In autoimmune diseases, the immune system mistakenly identifies “self”-molecules/antigens as foreign, resulting
in an orchestrated attack of the body. In multiple sclerosis (MS), the immune system attack of the protective neuronal sheath
– myelin - results in debilitating neurological impairment and poor quality of life. Current MS therapies are non-curative,
require life-long compliance, and exhibit non-specific effects that increase patient susceptibility to infection. To circumvent
MS treatment challenges, emerging therapies seek to direct myelin self-antigens (MOG) and immunomodulatory cues to
redirect the immune response. Toll-like receptors, which detect pathogen-associated patterns on antigen presenting cells
(APCs) are involved in MS. Recently, TLR9 antagonist, GpG has been shown to downregulate APC activation while
promoting TREGS. Similarly, Rapamycin (Rapa), an immunosuppressant drug has garnered interest because it inhibits major
pathways and promotes regulatory T cells (TREGS). Since coordination between the innate and adaptive immune system in
MS drives disease, the proposed study will target these pathways simultaneously to promote antigen-specific immune
tolerance in MS.
We have previously developed self-assembled carriers built entirely from immune cues – termed immune
polyelectrolyte multilayers (iPEMs) that enable combinatory delivery of multiple cues, controlled loading, and high cargo
densities. iPEMs assembled using MOG and GpG reduce TLR9 signaling while promoting TREGS but show moderate
efficacy in preclinical MS models.

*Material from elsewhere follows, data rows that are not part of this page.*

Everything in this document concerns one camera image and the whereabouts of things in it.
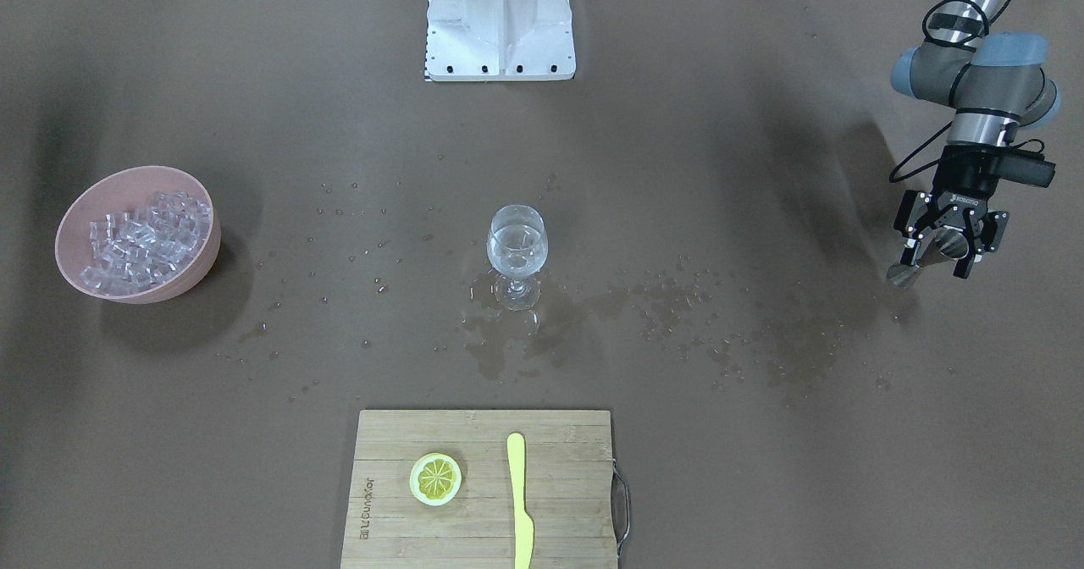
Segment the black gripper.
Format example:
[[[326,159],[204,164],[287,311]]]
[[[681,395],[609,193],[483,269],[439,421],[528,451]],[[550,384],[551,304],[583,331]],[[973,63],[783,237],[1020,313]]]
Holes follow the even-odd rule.
[[[988,253],[996,253],[1009,214],[992,210],[990,199],[1008,176],[1008,148],[945,146],[934,165],[932,194],[904,193],[894,228],[904,238],[899,264],[917,267],[926,238],[933,230],[951,227],[962,232],[967,253],[954,266],[954,276],[968,279]]]

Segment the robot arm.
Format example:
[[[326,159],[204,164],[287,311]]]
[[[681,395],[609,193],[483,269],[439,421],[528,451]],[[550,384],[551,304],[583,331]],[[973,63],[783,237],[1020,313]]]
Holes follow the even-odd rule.
[[[998,251],[1009,214],[992,209],[998,185],[1049,187],[1054,163],[1038,140],[1019,130],[1051,120],[1059,86],[1046,75],[1048,44],[1029,31],[995,31],[1014,0],[941,0],[921,21],[922,44],[907,49],[892,68],[899,93],[953,111],[937,131],[944,146],[928,164],[932,187],[906,191],[894,221],[904,240],[887,279],[906,288],[926,267],[946,262],[953,275]]]

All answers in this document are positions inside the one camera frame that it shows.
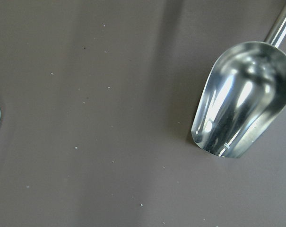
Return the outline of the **metal scoop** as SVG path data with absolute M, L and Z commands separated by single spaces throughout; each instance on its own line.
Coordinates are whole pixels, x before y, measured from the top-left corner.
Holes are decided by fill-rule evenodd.
M 237 44 L 214 63 L 193 120 L 201 149 L 241 157 L 286 105 L 286 4 L 264 41 Z

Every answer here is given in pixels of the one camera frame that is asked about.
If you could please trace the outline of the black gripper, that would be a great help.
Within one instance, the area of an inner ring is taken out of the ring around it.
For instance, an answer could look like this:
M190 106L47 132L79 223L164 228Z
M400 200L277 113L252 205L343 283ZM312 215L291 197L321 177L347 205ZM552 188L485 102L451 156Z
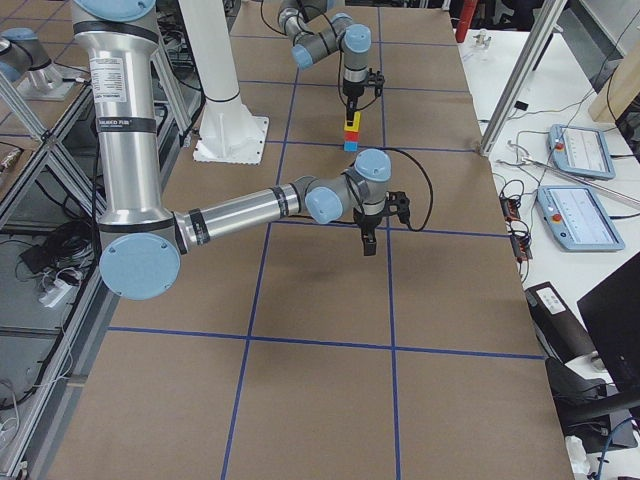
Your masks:
M342 81L342 93L346 96L346 124L355 124L355 115L359 98L364 94L365 82Z
M353 219L360 228L361 241L364 256L375 256L377 253L377 240L375 229L382 219L389 215L387 206L388 195L384 193L382 198L374 203L363 203L353 209Z

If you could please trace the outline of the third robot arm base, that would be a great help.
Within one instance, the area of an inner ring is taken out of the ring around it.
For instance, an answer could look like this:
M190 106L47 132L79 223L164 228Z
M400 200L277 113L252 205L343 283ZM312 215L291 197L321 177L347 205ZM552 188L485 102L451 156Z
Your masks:
M36 33L25 27L1 33L1 73L11 83L20 81L17 90L26 100L63 101L74 82L65 80Z

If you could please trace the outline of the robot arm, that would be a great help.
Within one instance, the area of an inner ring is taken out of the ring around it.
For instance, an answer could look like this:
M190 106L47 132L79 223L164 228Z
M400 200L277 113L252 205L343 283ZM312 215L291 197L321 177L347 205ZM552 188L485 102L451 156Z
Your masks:
M389 157L358 150L358 99L381 90L382 74L368 66L371 33L349 15L332 13L329 1L285 1L277 13L292 43L297 66L309 68L333 53L343 57L345 144L356 159L338 177L304 176L220 205L171 211L161 200L159 147L153 118L152 56L161 46L152 1L75 1L76 42L88 53L96 129L107 206L98 220L99 270L115 294L132 300L156 297L176 281L182 256L192 247L284 217L308 213L320 224L352 212L366 255L376 251L375 230L388 215ZM329 14L327 28L310 20Z
M272 31L289 38L292 56L301 70L335 52L341 54L342 72L338 82L346 109L345 127L350 129L359 122L358 101L365 89L373 87L374 96L379 97L384 76L369 68L370 29L345 13L327 17L326 12L333 7L332 1L283 1Z

Since TREGS play a crucial role in moderating immune responses, the proposed work aims
to load Rapa in the core of MOG/GpG iPEMs to enable co-delivery of MOG to induce antigen-specific immune responses,
GpG to downregulate APC activity, and incorporate cross-links to control Rapa delivery to induce TREGS. In Aim 1, the
hypothesis that cross-link density in MOG/GpG (Rapa) iPEMs is correlated to release intervals will be tested. This will be
accomplished by generating a library of iPEMs from combinations of MOG, control antigen (ANT-CTRL), GpG, inactive
control ODN (ODNCTRL), as well as Rapa with distinct cross-linking conditions to control release. In Aim 2, cross-linked
iPEM release kinetics will be linked to APC activation and T cell polarization. In Aim 3, the efficacy of crosslinked iPEMs
in preclinical MS models will be assessed to test the hypothesis that dual-targeting of innate and adaptive immunity is
necessary to drive antigen-specific TREGS in MS. These studies will show that modulating both innate and adaptive immunity
is necessary to generate robust antigen-specific responses in MS and will provide insight that informs the design of new
therapies to treat MS and other autoimmune diseases. At the same time, new skills and techniques will be acquired
throughout the course of the studies to propel the goal of the trainee to lead an academic research lab focused on developing
immunomodulatory drug delivery systems after postdoctoral training.